Nein – wir befinden uns nicht bei einem Rallye-Event oder einem Amateur-Bergrennen. Eine Tempo 30 – Zone ist der Schauplatz. Die Leute sind keine Fans, sondern Anwohner und Spaziergänger mit ihren Kindern. Verwundertes Stirnrunzeln weicht Zornesfalten. Das soeben Erlebte lässt die Leute spontan darüber reden. Köpfe werden geschüttelt. Hände zeigen erst in die eine, dann in eine andere Richtung. Es wird gestikuliert.

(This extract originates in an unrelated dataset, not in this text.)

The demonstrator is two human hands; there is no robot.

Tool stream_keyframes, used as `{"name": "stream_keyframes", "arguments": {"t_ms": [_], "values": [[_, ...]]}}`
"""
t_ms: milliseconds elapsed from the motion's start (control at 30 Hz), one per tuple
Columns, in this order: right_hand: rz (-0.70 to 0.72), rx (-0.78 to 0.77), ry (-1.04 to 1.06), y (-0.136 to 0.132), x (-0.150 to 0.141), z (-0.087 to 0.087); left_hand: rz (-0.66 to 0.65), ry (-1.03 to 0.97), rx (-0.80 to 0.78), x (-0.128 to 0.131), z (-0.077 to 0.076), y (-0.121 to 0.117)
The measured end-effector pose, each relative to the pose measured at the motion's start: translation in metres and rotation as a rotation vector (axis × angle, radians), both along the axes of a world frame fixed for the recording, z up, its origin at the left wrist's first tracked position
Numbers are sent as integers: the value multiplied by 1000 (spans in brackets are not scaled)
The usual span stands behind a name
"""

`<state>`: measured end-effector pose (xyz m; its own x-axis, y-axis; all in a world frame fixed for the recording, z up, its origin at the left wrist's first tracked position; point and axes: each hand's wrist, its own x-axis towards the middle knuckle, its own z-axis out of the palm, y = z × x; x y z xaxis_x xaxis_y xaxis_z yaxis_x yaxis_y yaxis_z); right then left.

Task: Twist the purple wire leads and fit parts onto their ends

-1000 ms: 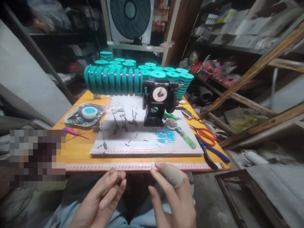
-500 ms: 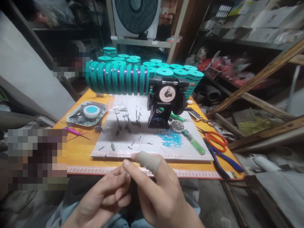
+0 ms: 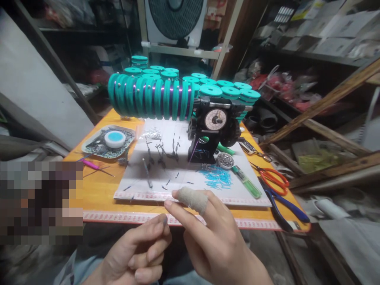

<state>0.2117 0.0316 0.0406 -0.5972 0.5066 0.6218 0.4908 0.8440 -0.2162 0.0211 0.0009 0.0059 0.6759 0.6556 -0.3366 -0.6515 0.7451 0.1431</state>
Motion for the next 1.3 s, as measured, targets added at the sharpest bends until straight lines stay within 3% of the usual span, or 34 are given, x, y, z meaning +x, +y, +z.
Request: {"name": "stream_keyframes", "arguments": {"t_ms": [167, 300, 500, 667, 733, 867, 933, 1167, 1233, 1300], "values": [[-47, -15, 31, -5, 10, -5, 9, 15, -23, 5, -3, -2], [-19, -22, 28, -4, 4, -1, 39, 174, 77, 6, 4, 0], [23, 44, 67, 10, -14, 4, 296, 856, 583, -8, 19, -1], [33, 143, 65, 16, -19, 2, 377, 1374, 911, -22, 29, -2], [20, 104, 97, 16, -24, 5, 426, 1508, 1080, -27, 32, -1], [115, -215, 170, 18, -43, 15, 523, 1695, 1386, -37, 35, 1], [174, -301, 152, 22, -51, 18, 547, 1773, 1499, -40, 36, 2], [77, -247, 78, 35, -61, 18, 692, 2141, 1759, -41, 33, 4], [55, -236, 82, 38, -62, 17, 712, 2102, 1817, -39, 31, 3], [48, -214, 95, 38, -61, 16, 700, 1958, 1746, -35, 29, 2]]}}
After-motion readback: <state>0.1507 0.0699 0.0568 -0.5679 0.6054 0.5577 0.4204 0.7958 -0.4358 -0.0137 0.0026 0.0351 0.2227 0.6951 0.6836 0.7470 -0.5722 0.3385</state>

Dieses Ritual wiederholt sich seit Jahren immer wieder in unterschiedlichen Intervallen. Ein junger Bursche – mit wesentlich mehr PS denn IQ ausgestattet – schreit nach Aufmerksamkeit. Sein übermotorisiertes Fahrzeug niederbayerischer Herkunft ist der Kokon, in dem sich sein Fahrer unverwundbar wähnt. Wenn das erste Gehirn auf dessen Kühlergrill zerplatzt, mag das zutreffen. Bäume oder Hauswände werden die vermeintliche Sicherheit zu relativieren wissen.

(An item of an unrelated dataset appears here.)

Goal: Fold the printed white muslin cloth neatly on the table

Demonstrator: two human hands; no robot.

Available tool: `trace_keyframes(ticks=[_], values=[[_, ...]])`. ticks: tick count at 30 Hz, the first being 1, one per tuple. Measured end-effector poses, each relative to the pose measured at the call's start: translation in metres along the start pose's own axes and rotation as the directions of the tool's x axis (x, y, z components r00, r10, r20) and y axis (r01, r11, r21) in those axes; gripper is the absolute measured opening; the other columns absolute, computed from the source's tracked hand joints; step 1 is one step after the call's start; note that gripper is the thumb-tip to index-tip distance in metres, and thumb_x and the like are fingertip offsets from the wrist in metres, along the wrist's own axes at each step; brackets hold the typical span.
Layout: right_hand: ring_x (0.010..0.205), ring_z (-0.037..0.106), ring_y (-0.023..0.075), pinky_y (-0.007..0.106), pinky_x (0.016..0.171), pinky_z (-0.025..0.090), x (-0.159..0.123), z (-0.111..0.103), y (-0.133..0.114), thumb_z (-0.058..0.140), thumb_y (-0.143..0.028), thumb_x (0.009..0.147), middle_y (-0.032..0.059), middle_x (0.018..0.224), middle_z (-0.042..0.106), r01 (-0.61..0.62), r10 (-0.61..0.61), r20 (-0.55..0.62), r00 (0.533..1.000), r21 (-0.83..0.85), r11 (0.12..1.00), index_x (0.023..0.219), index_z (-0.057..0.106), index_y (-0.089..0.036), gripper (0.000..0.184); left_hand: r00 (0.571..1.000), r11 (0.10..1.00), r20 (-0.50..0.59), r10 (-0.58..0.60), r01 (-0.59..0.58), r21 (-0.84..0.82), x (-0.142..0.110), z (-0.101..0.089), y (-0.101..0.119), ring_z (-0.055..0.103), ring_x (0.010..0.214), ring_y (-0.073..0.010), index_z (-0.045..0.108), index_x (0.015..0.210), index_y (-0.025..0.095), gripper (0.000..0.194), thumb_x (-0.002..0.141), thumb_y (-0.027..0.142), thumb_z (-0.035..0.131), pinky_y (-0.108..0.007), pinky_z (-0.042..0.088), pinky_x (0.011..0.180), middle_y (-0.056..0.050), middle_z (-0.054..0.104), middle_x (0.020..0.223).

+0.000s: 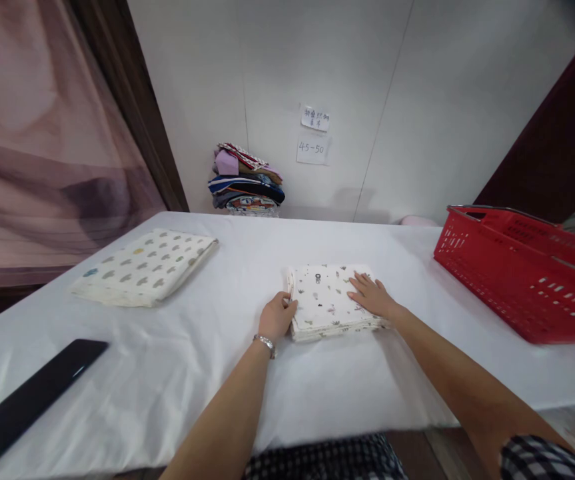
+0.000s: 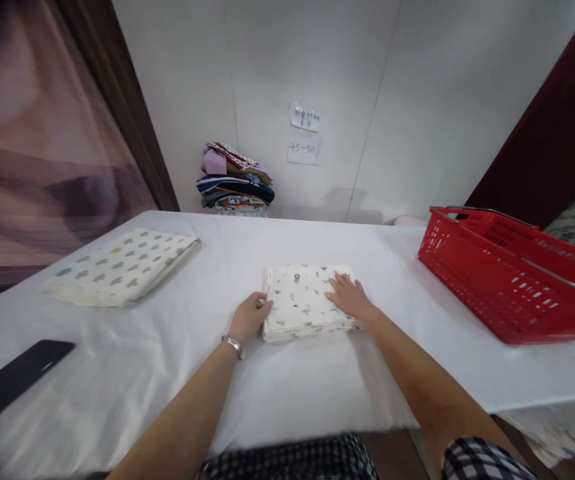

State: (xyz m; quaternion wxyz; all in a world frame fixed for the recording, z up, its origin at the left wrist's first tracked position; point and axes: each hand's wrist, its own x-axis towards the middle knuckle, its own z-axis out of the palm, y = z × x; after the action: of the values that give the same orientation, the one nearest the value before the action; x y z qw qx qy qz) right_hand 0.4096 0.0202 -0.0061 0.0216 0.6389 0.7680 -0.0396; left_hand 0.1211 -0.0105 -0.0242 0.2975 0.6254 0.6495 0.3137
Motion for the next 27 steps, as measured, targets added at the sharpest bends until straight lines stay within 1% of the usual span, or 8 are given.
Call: trace_keyframes(ticks=[6,10,13,17,20,22,24,27], values=[[0.134,0.012,0.0262,0.051,0.104,0.014,0.017,-0.013,-0.005,0.024,-0.053,0.086,0.0059,0.147,0.018,0.007,-0.007,0.026,1.0,-0.012,1.0,0.135,0.03,-0.026,0.057,1.0,1.0,0.002,-0.015,0.014,0.024,0.0,0.0,0.001,0.056,0.064,-0.0124,0.057,0.092,0.024,0.021,0.077,0.036,0.05,-0.022,0.034,0.056,0.003,0.062,0.067],[0.135,0.008,0.0258,0.049,0.105,0.012,0.039,-0.027,-0.044,0.023,-0.055,0.086,0.0067,0.148,0.011,0.151,-0.155,0.07,0.985,0.068,0.986,0.14,0.02,-0.024,0.062,1.0,0.999,-0.007,-0.012,0.012,0.037,0.0,0.0,0.001,0.055,0.062,-0.0122,0.056,0.092,0.023,0.021,0.077,0.036,0.05,-0.022,0.033,0.054,0.004,0.06,0.065],[0.135,0.005,0.0253,0.046,0.106,0.009,0.055,-0.025,-0.074,0.022,-0.056,0.086,0.0057,0.149,0.009,0.273,-0.277,0.031,0.96,0.097,0.957,0.14,0.019,-0.024,0.064,1.0,0.999,-0.01,-0.015,0.015,0.03,0.0,0.0,0.001,0.054,0.061,-0.0116,0.056,0.091,0.023,0.019,0.077,0.035,0.05,-0.021,0.033,0.054,0.004,0.06,0.064],[0.135,0.008,0.0248,0.047,0.105,0.009,0.069,-0.013,-0.091,0.024,-0.054,0.087,0.0071,0.148,0.013,0.343,-0.345,0.01,0.938,0.093,0.935,0.138,0.026,-0.022,0.061,1.0,1.0,-0.012,-0.016,0.016,0.021,-0.001,0.001,0.002,0.054,0.061,-0.0107,0.056,0.091,0.023,0.018,0.077,0.033,0.05,-0.021,0.033,0.055,0.004,0.06,0.064],[0.132,0.018,0.0252,0.043,0.103,0.016,0.074,-0.014,-0.095,0.032,-0.048,0.087,0.0088,0.144,0.026,0.371,-0.363,-0.083,0.928,0.108,0.922,0.129,0.042,-0.021,0.051,1.0,1.0,-0.016,-0.008,0.008,0.023,-0.001,0.002,0.002,0.053,0.059,-0.0102,0.055,0.09,0.023,0.017,0.077,0.033,0.05,-0.02,0.032,0.054,0.004,0.059,0.063],[0.122,0.036,0.0233,0.036,0.097,0.027,0.075,-0.02,-0.1,0.036,-0.04,0.087,0.0096,0.13,0.047,0.371,-0.346,-0.168,0.923,0.148,0.917,0.112,0.057,-0.02,0.039,1.0,1.0,-0.019,-0.003,0.003,0.021,0.0,0.003,0.001,0.052,0.059,-0.0102,0.055,0.089,0.023,0.016,0.077,0.033,0.05,-0.02,0.031,0.053,0.004,0.059,0.062],[0.099,0.054,0.0191,0.028,0.084,0.037,0.076,-0.025,-0.11,0.037,-0.035,0.086,0.008,0.103,0.064,0.308,-0.272,-0.175,0.946,0.236,0.922,0.092,0.064,-0.018,0.033,1.0,1.0,-0.018,-0.007,0.007,0.024,0.0,0.003,0.001,0.052,0.059,-0.0105,0.055,0.089,0.023,0.016,0.077,0.032,0.05,-0.021,0.031,0.053,0.004,0.058,0.062],[0.066,0.058,0.0135,0.022,0.062,0.039,0.079,-0.029,-0.128,0.041,-0.038,0.084,0.0032,0.07,0.066,0.167,-0.148,-0.079,0.986,0.391,0.905,0.073,0.065,-0.016,0.034,1.0,0.999,-0.012,-0.015,0.016,0.034,-0.001,0.003,0.001,0.053,0.059,-0.0108,0.056,0.089,0.023,0.016,0.078,0.032,0.05,-0.021,0.03,0.053,0.004,0.059,0.063]])
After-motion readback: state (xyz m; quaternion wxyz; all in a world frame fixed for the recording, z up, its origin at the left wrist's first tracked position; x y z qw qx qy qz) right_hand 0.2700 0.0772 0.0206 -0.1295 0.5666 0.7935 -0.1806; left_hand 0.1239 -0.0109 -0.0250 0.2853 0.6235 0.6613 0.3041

Zwischen Verwünschung und Sorge
Die Gespräche der Leute drehen sich genau darum. Verwünschungen werden ausgesprochen, fiktive Szenarien beschrieben. Einer telefoniert – ruft die Polizei. Erstaunlich, wie viele das vor ihm schon getan haben. Autonummer und Fahrer seien schon lange bekannt, heißt es. Aber was könne man schon tun?

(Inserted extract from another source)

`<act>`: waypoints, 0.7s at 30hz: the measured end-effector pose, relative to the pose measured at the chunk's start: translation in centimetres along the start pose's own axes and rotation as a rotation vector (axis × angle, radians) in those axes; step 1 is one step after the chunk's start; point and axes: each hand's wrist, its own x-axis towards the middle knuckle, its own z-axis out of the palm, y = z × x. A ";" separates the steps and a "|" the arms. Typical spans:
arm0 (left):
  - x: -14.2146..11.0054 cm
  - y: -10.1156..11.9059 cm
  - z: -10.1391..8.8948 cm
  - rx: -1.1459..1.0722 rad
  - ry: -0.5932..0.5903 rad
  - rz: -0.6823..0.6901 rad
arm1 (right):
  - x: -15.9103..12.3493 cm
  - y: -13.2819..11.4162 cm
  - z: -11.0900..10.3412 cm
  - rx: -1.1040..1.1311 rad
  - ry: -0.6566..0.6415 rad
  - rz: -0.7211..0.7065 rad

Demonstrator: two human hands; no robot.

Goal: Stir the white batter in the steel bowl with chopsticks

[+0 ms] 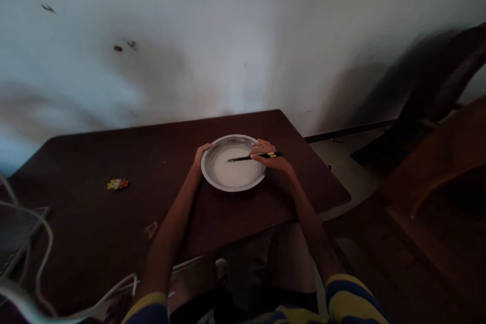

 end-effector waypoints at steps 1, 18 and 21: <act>0.4 0.1 -0.2 0.010 -0.011 -0.006 | 0.3 0.0 0.3 -0.014 0.049 0.014; -4.2 -3.2 -0.4 -0.010 -0.054 0.360 | 0.9 -3.1 0.1 -0.149 -0.046 -0.119; -5.2 -3.9 -0.7 -0.046 -0.027 0.398 | 2.0 -3.3 -0.9 -0.251 -0.015 -0.130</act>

So paart sich die anfängliche Wut mit Sorge und Hilflosigkeit. Die Menschen bleiben länger stehen diesmal. Wo früher jeder für sich dem Rowdy die Faust hinterher streckte, bildet sich nur eine kleine Gemeinschaft Betroffener. Verkrampfungen lösen sich langsam. Es wird auch wieder mal gelacht. Die Atmosphäre wird zwangloser, Zigaretten werden herumgereicht.
Da kommt die Polizei.
Zwei freundliche Polizisten gesellen sich hinzu, begrüßen jeden Einzelnen. Sie hören sich geduldig an, was die versammelten Nachbarn zu erzählen haben. Jeder hat eine Variante. Manche sind dem Möchtegern-Rennfahrer schon an anderen Orten begegnet. In Kurven. Auf der eigenen Fahrspur. Oder der Kombination aus beidem.
Man merkt, dass es den Bewohnern gut tut, Angestautes loszuwerden. Die Polizisten zeigen Verständnis. Mehr noch: Sie teilen die Sorge. Einer zückt ein Klemmbrett, schreibt die Namen auf. Trotzdem steht dann doch die Erkenntnis: Man könne – bei aller Solidarität – so gut wie nichts unternehmen. Eine Idee sei, sich mal mit der Laserpistole auf die Lauer zu legen. Man werde die Führerscheinstelle informieren. Das Auto könne man auch mal unter die Lupe nehmen.
Zuletzt noch eine Ermahnung an die Mutter, die zum Schutz ihres behinderten Kindes einige Pylonen aufgestellt hatte – immerhin gibt es in dieser Tempo-30-Zone keine Bürgersteige: Besser bleiben lassen! Das sei ein gefährlicher Eingriff in den Straßenverkehr.